Pourtant, mesurer le mérite scientifique de cette manière nuit à la qualité de la science pour trois raisons qui ont été analysées par les scientifiques eux-mêmes. Le résultat global est que ce type de mesure produit une « sélection naturelle pour la mauvaise science », comme l’ont dit les biologistes évolutionnistes Paul E. Smaldino et Richard McElreath dans un article de 2016. Pourquoi ?

Tout d’abord, il est facile de jouer avec les mesures — par exemple, en divisant un article en deux, ou en écrivant un autre article en modifiant uniquement les paramètres d’un modèle. De toute évidence, cette stratégie augmente inutilement la quantité de littérature que les chercheurs doivent lire et accroît ainsi la difficulté de distinguer le signal du bruit dans une forêt croissante d’articles universitaires. Les raccourcis tels que la fraude ou le plagiat sont également encouragés ; il n’est donc pas étonnant que les agences pour l’intégrité scientifique et les traqueurs d’inconduite scientifique aient proliféré.
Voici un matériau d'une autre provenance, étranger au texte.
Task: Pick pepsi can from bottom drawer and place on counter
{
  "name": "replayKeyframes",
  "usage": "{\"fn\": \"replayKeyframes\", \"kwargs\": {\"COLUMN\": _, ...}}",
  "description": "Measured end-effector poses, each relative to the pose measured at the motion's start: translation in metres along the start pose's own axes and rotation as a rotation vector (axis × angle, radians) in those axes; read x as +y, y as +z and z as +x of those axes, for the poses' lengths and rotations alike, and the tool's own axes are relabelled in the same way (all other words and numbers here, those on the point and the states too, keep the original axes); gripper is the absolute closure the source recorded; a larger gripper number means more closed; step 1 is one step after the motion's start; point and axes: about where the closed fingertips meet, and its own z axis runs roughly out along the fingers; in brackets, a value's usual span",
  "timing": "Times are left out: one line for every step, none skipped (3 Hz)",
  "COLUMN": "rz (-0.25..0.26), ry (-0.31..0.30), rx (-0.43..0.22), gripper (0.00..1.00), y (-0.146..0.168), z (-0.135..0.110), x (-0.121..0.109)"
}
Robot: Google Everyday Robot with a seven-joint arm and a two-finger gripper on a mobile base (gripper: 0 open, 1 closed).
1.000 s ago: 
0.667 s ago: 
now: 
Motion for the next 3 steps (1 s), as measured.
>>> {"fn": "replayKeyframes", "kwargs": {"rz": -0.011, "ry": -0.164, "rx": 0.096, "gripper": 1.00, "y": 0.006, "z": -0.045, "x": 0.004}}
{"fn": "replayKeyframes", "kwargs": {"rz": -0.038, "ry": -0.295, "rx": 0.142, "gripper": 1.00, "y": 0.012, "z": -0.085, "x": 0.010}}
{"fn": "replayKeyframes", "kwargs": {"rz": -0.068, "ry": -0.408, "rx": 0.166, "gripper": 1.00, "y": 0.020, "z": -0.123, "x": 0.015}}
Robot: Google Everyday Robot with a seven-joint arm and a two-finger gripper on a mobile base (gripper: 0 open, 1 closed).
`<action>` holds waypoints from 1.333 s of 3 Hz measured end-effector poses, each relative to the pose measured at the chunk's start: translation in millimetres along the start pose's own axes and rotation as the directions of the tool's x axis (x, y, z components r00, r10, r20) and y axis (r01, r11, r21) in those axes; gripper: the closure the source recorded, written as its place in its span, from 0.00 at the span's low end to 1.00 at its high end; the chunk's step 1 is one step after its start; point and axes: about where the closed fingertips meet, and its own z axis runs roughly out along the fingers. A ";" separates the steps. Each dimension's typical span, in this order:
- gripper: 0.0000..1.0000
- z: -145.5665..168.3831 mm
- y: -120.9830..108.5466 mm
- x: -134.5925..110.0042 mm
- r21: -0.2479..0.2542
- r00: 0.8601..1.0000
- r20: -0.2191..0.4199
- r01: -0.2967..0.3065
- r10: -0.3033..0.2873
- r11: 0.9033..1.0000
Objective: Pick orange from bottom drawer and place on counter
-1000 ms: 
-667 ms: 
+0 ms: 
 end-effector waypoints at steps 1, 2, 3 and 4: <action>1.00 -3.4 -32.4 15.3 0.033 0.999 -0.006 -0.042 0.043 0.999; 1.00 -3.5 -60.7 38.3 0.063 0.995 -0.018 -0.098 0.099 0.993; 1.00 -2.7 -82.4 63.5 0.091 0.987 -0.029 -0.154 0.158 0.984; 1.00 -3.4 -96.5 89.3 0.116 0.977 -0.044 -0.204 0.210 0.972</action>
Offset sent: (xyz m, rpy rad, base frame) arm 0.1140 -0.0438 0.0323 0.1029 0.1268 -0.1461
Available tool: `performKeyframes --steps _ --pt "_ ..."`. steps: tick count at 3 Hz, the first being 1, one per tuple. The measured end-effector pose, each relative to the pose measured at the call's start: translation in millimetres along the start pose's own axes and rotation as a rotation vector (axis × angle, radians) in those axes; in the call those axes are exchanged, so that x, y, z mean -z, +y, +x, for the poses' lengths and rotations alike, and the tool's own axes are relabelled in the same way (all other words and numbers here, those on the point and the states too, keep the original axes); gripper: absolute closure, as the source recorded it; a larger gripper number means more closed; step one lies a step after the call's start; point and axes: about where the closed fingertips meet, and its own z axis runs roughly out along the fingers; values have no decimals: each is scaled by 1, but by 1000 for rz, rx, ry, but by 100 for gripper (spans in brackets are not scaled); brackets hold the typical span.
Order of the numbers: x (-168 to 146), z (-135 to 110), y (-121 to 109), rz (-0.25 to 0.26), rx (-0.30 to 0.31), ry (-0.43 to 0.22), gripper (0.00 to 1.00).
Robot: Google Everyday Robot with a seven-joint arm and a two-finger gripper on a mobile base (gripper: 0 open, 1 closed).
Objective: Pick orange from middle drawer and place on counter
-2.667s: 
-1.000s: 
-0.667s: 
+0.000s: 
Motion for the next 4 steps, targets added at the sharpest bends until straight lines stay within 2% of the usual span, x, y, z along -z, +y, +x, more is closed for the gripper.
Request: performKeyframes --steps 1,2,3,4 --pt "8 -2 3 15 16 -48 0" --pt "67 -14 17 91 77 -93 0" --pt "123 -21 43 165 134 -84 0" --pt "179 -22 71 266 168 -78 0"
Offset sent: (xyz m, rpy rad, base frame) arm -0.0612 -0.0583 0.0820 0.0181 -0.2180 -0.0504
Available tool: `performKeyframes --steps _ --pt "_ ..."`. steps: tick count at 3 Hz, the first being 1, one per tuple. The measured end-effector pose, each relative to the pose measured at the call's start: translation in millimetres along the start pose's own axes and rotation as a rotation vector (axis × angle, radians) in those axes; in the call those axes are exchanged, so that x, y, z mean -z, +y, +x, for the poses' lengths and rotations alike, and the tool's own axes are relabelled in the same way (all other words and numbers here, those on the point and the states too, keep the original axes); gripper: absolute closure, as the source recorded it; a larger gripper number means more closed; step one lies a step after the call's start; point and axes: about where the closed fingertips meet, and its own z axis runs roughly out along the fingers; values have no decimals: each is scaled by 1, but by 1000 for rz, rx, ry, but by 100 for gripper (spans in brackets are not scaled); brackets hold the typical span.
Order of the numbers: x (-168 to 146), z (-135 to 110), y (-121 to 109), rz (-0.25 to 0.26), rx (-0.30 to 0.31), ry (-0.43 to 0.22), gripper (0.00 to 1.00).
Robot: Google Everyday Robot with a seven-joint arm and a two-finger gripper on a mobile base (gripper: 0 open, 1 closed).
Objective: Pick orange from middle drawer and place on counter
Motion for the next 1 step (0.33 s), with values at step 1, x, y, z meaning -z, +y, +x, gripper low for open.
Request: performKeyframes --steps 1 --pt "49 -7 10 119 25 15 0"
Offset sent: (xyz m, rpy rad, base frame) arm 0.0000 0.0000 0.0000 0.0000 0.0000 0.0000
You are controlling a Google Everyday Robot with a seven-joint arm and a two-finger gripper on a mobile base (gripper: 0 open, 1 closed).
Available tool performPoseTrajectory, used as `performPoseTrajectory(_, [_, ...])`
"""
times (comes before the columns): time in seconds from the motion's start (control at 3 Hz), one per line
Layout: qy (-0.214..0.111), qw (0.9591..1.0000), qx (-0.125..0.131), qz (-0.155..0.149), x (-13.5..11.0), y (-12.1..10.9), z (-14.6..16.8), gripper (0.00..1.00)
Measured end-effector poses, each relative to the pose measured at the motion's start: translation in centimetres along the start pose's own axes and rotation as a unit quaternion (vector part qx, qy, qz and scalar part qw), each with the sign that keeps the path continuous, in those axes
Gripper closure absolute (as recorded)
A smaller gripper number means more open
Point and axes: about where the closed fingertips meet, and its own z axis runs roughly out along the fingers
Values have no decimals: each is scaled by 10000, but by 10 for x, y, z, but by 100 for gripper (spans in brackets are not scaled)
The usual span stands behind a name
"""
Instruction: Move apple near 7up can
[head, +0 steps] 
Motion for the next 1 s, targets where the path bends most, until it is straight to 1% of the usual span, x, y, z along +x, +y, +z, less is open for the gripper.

Deuxièmement, cette mesure du mérite induit une science moins exploratoire, car l’exploration prend du temps et risque de ne rien trouver, de sorte que vos concurrents récolteront tous les bénéfices. Pour la même raison, les revues favoriseront ce que les écologistes appellent traditionnellement exploitation plutôt qu’exploration de nouveaux territoires, puisque leur facteur d’impact repose sur le nombre de citations. Un récent article de Nature affirme que la science est devenue beaucoup moins novatrice au cours de la dernière décennie, alors que les évaluations basées sur la bibliométrie ont prospéré.

Enfin, même si l’on souhaite conserver une mesure du mérite liée à l’activité de publication, le mérite basé sur la bibliométrie est unidimensionnel car la science réelle — telle qu’elle est révélée par son étude quantitative assistée par ordinateur — se développe comme un paysage en évolution plutôt que comme un progrès linéaire. Ainsi, ce qui constitue une « contribution majeure » à la science peut prendre plusieurs formes, en fonction de l’endroit où l’on se situe dans ce paysage.

Repenser le progrès scientifique

À l’ISC-PIF (Paris), les chercheurs ont cartographié la dynamique de la science en détectant au fil des ans l’émergence, la fusion, la fission et la divergence de sujets définis par des groupes de mots corrélés (comme l’illustre la figure ci-dessous concernant le domaine de l’informatique quantique, où les fissions et les fusions qui se sont produites dans l’histoire du domaine sont visibles graphiquement). Il apparaît que les types de travaux réalisés par les scientifiques aux stades distincts de la naissance, de la croissance ou du déclin d’un domaine (considéré ici comme un ensemble de sujets) sont très différents et donnent lieu à des types de mérites incomparables.

Progrès au fil du temps dans le domaine de l’informatique quantique. Author provided

Ainsi, lorsqu’un domaine est mature, il est facile de produire de nombreux articles. En revanche, lorsqu’il est émergent — par exemple par la fission d’un domaine ou la fusion de deux domaines antérieurs — les publications et les publics sont rares, de sorte qu’il est impossible de produire autant d’articles qu’un concurrent travaillant dans un domaine plus mûr. Tout niveler par la référence commune aux nombres de citations —, quel que soit le raffinement des mesures — manquera toujours la nature propre de chaque contribution spécifique à la science.

Quel que soit le sens du mot mérite en science, il est multidimensionnel, et donc tous les index et mesures basés sur la bibliométrie ne le prendront pas en compte parce qu’ils le transformeront en un chiffre unidimensionnel. Mais ce mérite mal défini et mal mesuré, en tant que base de toute évaluation des scientifiques et donc de l’allocation des ressources (postes, subventions, etc.), contribuera à façonner la physionomie du monde universitaire et donc à corrompre la science plus fermement que n’importe quelle idéologie.

Par conséquent, la revendication du mérite tel qu’il est actuellement évalué n’est pas un étalon-or pour la science. Au contraire, ce « mérite » est déjà connu pour renforcer une approche délétère de la production de connaissances qui implique de nombreuses conséquences négatives pour la science comme pour les chercheurs.